§ Assignment:
Your answer should be one number: the count of lines below that contain "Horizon".

Records from a data collection:
•••••

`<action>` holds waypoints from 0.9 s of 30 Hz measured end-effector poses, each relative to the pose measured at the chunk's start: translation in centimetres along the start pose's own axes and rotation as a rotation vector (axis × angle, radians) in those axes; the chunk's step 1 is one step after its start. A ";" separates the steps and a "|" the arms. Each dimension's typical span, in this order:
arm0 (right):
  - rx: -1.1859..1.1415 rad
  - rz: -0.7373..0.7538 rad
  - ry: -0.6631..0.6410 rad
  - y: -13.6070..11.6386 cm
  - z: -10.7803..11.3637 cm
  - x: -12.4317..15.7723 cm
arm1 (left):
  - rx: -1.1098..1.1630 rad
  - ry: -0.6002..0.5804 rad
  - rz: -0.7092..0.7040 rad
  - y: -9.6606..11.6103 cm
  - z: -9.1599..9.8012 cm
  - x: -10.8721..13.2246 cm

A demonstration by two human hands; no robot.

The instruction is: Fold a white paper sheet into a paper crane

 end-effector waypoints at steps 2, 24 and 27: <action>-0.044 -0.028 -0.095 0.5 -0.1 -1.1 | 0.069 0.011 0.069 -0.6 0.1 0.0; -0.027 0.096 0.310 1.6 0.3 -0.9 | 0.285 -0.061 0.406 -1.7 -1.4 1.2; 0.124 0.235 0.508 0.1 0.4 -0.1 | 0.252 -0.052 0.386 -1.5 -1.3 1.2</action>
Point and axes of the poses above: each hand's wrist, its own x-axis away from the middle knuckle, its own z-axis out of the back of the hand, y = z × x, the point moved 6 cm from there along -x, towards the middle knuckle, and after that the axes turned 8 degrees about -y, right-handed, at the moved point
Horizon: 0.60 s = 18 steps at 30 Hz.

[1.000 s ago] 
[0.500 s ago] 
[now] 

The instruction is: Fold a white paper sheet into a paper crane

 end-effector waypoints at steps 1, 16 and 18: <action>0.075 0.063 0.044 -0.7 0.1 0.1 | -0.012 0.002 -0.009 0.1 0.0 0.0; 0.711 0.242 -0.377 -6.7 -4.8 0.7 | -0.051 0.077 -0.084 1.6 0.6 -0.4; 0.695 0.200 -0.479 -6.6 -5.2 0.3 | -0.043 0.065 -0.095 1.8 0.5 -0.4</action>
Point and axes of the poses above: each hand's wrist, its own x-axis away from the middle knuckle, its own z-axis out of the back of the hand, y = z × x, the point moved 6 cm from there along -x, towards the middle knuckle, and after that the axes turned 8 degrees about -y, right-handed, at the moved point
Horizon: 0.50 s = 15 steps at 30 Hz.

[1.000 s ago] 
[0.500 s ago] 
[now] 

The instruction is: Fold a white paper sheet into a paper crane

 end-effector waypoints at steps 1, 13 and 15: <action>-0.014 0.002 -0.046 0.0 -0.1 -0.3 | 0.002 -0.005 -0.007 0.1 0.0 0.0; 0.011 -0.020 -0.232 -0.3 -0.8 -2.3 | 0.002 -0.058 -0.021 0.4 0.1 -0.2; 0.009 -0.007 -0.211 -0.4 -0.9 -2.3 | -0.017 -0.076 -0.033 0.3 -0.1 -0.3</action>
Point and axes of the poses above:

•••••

§ Worked solution:
2